Work to complete:
Below are the records; give again exactly the line with "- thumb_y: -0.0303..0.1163", the line with "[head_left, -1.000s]", and each line that lies between them, and nothing besides.

++++ Records shown ++++

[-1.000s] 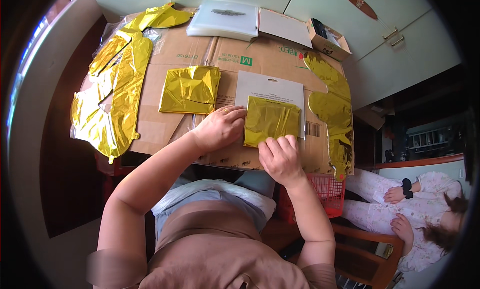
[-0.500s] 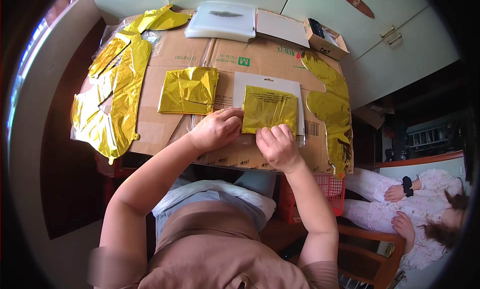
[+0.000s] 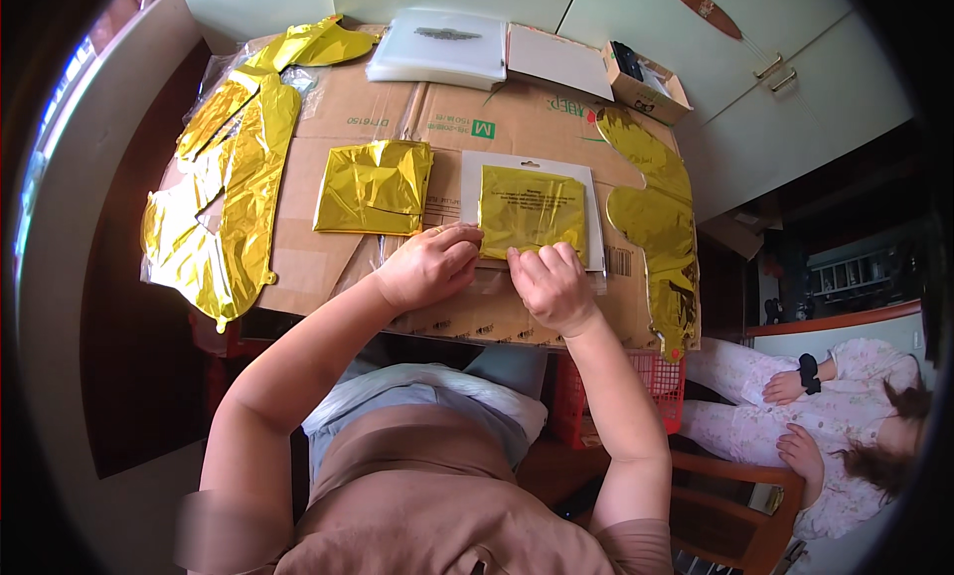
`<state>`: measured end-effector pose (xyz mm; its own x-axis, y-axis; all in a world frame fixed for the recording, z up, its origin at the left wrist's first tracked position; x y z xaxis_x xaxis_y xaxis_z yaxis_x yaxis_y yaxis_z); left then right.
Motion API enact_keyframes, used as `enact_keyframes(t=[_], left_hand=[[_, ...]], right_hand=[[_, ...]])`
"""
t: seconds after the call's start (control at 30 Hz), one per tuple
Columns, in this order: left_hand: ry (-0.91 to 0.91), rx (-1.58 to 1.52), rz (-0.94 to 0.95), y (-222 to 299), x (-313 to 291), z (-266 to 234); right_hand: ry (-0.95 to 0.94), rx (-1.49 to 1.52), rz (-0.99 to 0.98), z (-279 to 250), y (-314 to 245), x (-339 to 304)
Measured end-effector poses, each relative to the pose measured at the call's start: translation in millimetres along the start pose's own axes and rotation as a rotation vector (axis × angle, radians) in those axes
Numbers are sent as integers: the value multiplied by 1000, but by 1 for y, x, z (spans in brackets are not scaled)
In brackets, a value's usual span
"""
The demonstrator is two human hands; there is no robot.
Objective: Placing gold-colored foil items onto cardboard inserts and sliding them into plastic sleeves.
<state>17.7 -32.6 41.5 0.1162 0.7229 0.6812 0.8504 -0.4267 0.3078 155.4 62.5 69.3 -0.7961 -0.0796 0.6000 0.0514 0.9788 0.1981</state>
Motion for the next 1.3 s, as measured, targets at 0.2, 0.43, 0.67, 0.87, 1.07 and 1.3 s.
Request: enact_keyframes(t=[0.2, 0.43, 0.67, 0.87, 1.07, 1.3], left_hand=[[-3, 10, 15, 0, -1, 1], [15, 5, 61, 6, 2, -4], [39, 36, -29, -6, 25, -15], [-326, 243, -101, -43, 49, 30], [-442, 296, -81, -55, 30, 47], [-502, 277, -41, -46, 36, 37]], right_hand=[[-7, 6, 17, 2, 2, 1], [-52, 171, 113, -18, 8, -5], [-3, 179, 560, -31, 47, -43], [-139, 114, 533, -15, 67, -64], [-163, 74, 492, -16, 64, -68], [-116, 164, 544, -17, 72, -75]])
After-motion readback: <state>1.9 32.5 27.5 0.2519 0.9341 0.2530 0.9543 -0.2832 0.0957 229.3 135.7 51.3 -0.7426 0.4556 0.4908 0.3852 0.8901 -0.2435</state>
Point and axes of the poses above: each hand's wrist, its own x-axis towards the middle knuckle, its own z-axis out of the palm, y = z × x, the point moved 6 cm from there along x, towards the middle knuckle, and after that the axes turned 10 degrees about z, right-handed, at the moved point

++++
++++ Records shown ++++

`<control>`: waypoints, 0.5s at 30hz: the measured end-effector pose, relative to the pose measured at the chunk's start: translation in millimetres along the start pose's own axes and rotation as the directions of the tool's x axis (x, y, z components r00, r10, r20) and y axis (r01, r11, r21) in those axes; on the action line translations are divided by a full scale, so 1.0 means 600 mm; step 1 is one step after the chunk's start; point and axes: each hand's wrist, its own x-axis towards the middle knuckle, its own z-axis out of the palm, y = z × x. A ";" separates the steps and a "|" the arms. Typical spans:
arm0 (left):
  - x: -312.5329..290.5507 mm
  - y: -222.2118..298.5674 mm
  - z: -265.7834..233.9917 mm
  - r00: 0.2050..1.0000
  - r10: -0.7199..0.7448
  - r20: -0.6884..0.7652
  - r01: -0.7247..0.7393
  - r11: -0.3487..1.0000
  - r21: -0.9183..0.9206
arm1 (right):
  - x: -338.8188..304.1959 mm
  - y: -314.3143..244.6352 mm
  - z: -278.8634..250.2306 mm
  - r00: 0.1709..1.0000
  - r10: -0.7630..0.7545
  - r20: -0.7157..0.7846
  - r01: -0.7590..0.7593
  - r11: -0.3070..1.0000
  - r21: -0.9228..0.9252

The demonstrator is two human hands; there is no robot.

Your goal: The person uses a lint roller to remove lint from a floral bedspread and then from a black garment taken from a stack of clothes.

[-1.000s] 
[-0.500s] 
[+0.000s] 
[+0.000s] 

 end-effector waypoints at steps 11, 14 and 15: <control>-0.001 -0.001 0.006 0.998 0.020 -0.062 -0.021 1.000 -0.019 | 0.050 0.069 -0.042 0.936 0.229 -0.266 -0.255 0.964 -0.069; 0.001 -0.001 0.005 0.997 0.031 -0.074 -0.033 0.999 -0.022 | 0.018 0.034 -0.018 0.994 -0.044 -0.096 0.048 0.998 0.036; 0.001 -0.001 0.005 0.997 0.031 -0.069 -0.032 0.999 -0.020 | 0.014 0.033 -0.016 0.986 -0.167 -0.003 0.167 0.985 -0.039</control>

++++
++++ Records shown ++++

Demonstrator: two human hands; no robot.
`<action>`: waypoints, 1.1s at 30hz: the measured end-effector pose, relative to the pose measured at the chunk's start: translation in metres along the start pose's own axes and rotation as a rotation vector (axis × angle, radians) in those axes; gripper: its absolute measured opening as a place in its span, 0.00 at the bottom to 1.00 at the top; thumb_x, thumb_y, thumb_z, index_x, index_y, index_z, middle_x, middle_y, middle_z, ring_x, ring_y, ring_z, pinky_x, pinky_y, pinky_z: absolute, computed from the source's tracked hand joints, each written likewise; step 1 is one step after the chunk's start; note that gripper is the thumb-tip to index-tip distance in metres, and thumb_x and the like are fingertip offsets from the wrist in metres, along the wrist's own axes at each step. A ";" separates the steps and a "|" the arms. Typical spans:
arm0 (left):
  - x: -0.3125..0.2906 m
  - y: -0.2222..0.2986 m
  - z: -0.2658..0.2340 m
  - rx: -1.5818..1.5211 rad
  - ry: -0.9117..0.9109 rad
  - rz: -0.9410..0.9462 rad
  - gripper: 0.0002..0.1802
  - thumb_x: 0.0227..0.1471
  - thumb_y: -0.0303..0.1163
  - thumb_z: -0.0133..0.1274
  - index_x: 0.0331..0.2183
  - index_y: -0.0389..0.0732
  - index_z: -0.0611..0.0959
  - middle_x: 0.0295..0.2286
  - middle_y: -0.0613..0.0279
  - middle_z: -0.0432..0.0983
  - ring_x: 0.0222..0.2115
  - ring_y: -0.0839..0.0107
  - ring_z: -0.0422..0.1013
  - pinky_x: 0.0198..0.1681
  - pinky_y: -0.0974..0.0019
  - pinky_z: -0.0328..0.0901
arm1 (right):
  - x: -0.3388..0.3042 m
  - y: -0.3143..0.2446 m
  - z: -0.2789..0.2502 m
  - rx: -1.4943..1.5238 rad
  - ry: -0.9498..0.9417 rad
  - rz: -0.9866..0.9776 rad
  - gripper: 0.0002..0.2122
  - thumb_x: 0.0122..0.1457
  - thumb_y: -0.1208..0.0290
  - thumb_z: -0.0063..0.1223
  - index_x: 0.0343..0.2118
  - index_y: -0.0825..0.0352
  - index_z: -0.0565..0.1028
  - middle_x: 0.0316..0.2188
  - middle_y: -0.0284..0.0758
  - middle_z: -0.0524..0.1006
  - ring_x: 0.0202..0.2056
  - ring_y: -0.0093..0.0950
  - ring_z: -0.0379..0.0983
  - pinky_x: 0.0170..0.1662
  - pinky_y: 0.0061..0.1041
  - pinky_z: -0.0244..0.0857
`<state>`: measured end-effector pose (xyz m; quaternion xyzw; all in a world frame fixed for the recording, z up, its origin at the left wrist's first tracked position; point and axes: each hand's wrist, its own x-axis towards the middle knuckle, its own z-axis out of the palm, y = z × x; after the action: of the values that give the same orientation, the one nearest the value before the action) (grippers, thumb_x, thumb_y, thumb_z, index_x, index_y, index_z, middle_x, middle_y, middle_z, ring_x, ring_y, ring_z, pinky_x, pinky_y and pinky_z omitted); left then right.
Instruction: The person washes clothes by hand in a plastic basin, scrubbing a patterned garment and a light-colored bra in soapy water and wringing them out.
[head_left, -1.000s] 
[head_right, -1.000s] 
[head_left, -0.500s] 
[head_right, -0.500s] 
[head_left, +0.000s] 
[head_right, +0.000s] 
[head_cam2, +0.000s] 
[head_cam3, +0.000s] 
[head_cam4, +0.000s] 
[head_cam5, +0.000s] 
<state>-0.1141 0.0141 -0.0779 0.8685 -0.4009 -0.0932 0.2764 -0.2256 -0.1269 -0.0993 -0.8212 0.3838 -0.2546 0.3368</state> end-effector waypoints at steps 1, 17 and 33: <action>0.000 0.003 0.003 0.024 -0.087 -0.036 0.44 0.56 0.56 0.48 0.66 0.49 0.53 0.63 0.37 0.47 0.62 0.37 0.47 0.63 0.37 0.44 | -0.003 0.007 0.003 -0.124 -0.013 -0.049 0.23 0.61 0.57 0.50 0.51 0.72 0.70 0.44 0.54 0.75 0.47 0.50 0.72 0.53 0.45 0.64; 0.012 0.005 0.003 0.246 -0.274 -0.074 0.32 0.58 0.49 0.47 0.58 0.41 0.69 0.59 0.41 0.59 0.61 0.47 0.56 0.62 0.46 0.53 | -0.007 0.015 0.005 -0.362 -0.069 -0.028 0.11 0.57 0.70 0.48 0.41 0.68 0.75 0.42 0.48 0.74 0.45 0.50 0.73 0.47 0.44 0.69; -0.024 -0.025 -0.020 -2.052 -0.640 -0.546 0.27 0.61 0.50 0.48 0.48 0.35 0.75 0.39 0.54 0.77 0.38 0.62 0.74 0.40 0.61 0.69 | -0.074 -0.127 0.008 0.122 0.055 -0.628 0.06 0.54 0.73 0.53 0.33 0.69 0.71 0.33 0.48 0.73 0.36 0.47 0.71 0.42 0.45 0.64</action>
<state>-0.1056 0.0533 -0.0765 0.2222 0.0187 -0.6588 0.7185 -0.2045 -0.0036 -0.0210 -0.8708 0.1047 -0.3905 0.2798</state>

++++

Solution below:
  - thumb_y: -0.0303..0.1163
  - thumb_z: -0.0133..0.1274
  - index_x: 0.0331..0.2183
  - index_y: -0.0389..0.0732
  - index_z: -0.0611..0.0959
  - middle_x: 0.0295..0.2286
  - middle_y: -0.0613..0.0279
  - middle_z: -0.0432..0.0983
  - ring_x: 0.0222..0.2115
  - ring_y: -0.0839..0.0107
  - ring_z: -0.0422..0.1013
  - pinky_x: 0.0198..0.1681
  - pinky_y: -0.0974..0.0019
  - pinky_z: -0.0328..0.0901
arm1 (right):
  - x: -0.3388..0.3042 m
  - y: -0.3143..0.2446 m
  - z: -0.2789..0.2502 m
  - rx: -1.4943..1.5238 rad
  - ry: -0.9498..0.9417 rad
  - rz: -0.9866..0.9776 rad
  - gripper: 0.0002..0.2122
  - thumb_x: 0.0122..0.1457
  - thumb_y: -0.1208..0.0290
  - thumb_z: -0.0063..0.1223
  - index_x: 0.0343..0.2118
  - index_y: -0.0825..0.0352
  - index_z: -0.0565..0.1028
  - middle_x: 0.0316..0.2188
  - middle_y: -0.0284..0.0758
  - middle_z: -0.0524..0.1006
  - ring_x: 0.0202..0.2056
  - ring_y: -0.0093..0.0950
  - ring_z: -0.0379..0.0983
  - pinky_x: 0.0170..0.1662
  - pinky_y: 0.0061..0.1041
  - pinky_z: -0.0244..0.0857
`<state>`: measured end-effector pose (xyz m; quaternion xyzw; all in a world frame fixed for the recording, z up, its origin at the left wrist's first tracked position; point and axes: each hand's wrist, its own x-axis towards the middle knuckle, its own z-axis out of the palm, y = z × x; after the action: of the values that give the same orientation, the one nearest the value before the action) (grippers, thumb_x, thumb_y, thumb_z, index_x, index_y, index_z, middle_x, middle_y, middle_z, ring_x, ring_y, ring_z, pinky_x, pinky_y and pinky_z omitted); left then right.
Instruction: The person washes clothes by hand in a plastic basin, scrubbing a patterned garment and a light-colored bra in soapy water and wringing them out.
[head_left, -1.000s] 

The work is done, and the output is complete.